Decades ago, I worked with a workaholic boss who had a very unique work style. He would be out in the field the whole day: Meeting with stakeholders and influencers, fulfilling speaking engagements, doing media interviews and managing by walking around or seeing for himself what it was like in the streets and highways that defined the context of the work of our organization.
As I was his direct report, I needed to keep pace with a hectic work pace and with a highly fluid daily work schedule. I had to be prepared to step in to be his proxy or representative in public events. Or I had to be ready to meet with important personalities that also sought his attention.
Our workday would stretch into the wee hours. He normally went to the office after 9 p.m. By then, there would be visitors waiting to have an in-person meeting with him. His big office had several meeting rooms and his executive assistant was like a circus master shepherding his callers to their appointed venue when he was ready to meet with them. Meantime, those waiting were served refreshments or entertained by some of his subordinates who were competent to engage them.
Meanwhile, I did my best to maintain a normal family life. My daughter was in her primary grades and no matter how hectic my daily schedule was, I still managed to ride with her to school every morning, have a family dinner at home with my wife and her, and tuck her to bed after checking that her homework was done.
When I returned to my teaching career as a graduate school professor, I offered an elective on Work-Life Harmony. Note that it was not about Work-Life Balance. I realized early on that it was impractical and unrealistic to even imagine that equal time could be devoted to both the professional and family aspects of one’s life.
Work is what defines who we are. Our worth is determined by our work.
Before smartphones came into vogue, it was customary for people to exchange calling cards. Beneath one’s name was one’s position title in the company one worked for. “Calling” actually pertained to whether one was single, or married, or was an ordained priest or nun, or had taken religious vows. But more broadly, all types of professions or occupations could also be placed under the big tent of vocation.
Paradoxically, it was my decision to opt out of corporate life that opened up for me fresh opportunities for personal development in two other fields: The academe and government service.
During the initial phases of quarantine and lockdown, I revisited my teaching notes and happily recalled some reflections on corporate afterlife that I now happily share with readers.
Far be it for me to carp or whine about the travails of corporate life. The corporation is a virtual university of life from which many important lessons may be learned.
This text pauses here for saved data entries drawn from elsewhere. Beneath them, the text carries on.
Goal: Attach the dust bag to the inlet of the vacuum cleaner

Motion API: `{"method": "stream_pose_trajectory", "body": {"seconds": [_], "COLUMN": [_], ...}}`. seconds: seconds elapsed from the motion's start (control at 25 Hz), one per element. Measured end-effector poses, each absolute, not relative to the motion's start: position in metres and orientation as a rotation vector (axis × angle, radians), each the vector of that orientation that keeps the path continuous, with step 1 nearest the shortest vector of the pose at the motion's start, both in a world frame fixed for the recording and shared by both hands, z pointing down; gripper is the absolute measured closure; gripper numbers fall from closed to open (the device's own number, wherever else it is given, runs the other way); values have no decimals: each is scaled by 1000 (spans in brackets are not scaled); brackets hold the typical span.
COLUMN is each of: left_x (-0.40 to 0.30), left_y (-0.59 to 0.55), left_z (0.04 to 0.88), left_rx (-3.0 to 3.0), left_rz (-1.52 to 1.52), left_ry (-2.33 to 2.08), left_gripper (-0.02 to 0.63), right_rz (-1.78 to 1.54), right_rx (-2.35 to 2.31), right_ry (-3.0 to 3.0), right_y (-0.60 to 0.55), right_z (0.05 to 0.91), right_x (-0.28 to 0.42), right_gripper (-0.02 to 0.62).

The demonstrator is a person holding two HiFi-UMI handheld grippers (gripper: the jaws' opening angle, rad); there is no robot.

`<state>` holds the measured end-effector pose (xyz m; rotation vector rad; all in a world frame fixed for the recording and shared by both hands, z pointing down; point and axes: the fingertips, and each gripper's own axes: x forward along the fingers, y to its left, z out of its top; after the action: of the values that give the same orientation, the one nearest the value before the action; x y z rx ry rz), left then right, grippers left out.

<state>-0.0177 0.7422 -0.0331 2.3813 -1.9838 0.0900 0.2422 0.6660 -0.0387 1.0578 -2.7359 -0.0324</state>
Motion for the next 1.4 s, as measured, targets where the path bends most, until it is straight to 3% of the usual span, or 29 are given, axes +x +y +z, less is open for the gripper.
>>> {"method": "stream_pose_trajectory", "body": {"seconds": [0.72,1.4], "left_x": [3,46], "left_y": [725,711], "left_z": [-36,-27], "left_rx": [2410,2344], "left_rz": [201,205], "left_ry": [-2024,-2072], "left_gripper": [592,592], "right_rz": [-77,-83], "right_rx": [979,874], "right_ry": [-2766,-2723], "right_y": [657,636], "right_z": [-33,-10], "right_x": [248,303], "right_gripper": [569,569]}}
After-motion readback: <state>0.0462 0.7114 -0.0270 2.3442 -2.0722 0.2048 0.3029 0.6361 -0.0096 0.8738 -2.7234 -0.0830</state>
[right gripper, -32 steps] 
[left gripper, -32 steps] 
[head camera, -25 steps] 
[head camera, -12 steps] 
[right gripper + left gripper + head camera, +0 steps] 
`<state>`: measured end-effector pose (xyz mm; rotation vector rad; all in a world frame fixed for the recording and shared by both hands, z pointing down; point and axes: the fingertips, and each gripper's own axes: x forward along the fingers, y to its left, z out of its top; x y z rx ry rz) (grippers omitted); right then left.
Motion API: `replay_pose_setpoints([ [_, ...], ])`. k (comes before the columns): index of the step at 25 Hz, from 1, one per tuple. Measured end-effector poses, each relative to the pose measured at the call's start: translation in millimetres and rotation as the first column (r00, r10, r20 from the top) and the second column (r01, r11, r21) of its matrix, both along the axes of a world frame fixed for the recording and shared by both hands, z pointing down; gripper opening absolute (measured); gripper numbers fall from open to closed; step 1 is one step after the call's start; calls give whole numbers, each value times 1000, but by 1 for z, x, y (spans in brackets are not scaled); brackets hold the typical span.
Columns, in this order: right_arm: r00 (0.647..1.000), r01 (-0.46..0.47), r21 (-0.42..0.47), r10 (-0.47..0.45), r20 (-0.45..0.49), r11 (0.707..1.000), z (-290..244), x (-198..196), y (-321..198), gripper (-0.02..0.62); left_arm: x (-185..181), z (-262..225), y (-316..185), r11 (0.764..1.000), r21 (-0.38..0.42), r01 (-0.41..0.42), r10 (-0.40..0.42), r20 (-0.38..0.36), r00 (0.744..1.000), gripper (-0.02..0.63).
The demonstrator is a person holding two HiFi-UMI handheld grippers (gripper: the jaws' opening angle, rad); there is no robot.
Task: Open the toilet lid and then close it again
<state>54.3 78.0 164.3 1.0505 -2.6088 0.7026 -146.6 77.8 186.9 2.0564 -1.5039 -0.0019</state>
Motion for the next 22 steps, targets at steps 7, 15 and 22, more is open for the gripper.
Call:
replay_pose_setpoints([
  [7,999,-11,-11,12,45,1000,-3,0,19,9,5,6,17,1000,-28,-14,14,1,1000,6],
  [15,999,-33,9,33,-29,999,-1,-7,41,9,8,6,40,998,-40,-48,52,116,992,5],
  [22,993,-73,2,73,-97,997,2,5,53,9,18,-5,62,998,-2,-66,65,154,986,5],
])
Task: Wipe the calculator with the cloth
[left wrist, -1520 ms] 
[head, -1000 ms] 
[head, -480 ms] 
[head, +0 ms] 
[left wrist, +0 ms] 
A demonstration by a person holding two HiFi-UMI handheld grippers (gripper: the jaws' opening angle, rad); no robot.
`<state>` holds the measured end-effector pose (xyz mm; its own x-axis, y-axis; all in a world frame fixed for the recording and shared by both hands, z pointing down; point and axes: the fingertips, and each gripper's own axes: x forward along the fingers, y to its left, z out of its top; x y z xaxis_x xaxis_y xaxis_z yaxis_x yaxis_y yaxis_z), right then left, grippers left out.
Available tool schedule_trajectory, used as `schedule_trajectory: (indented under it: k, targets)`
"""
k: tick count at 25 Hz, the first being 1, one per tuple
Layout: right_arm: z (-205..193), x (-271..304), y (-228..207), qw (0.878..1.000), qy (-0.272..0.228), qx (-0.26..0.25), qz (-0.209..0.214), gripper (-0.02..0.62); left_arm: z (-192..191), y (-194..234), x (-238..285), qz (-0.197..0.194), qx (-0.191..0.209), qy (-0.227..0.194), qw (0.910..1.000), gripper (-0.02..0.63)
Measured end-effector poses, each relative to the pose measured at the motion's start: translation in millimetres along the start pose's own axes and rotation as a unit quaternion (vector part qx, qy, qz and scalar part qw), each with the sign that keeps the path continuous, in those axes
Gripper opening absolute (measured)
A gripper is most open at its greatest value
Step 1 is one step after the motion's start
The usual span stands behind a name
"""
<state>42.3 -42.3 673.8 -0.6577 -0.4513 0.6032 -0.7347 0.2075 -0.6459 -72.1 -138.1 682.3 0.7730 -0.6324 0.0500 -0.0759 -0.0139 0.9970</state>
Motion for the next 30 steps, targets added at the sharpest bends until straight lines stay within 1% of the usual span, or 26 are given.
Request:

It is a place for meeting many people who become one’s lifetime friends. But it was the gut feeling of being locked in a no-win situation of long-term dependency on a highly constrained, sometimes suffocating environment of protocols and controls that prodded me, at the ripe young age of 35, to resign from the corporate world and venture into an alternative career in the academe.
I have no regrets that I took that proverbial leap of faith. If I had not taken it, I would not have been able to become a teacher, do two government stints while on work leave from teaching, and lived a less stressful, healthier life. For this I shall also be grateful to my alma mater, the Asian Institute of Management, my workplace for 28 years including a total of 12 years of sabbatical work to deepen my understanding of management and leadership.
My three stints in government service – including six years spanning the full term of President Benigno S. Aquino III – have provided me, by far, my most meaningful post-corporate learning experiences. Government has tremendous capacity for doing good and for raising the quality of life of our people. While the Philippine government is hobbled by resource constraints, there is so much that can be accomplished by a government agency that has enlightened leadership and a dedicated cadre of professionals.
Capping my corporate, government and academic career is my experience in Rotary and other voluntary service work. So much could be accomplished by people who work together as unpaid volunteers motivated by a strong desire to transcend themselves, reach out and make a difference in the lives of others as their way of giving back – or paying forward – to society and humanity the manifold blessings they enjoy in life.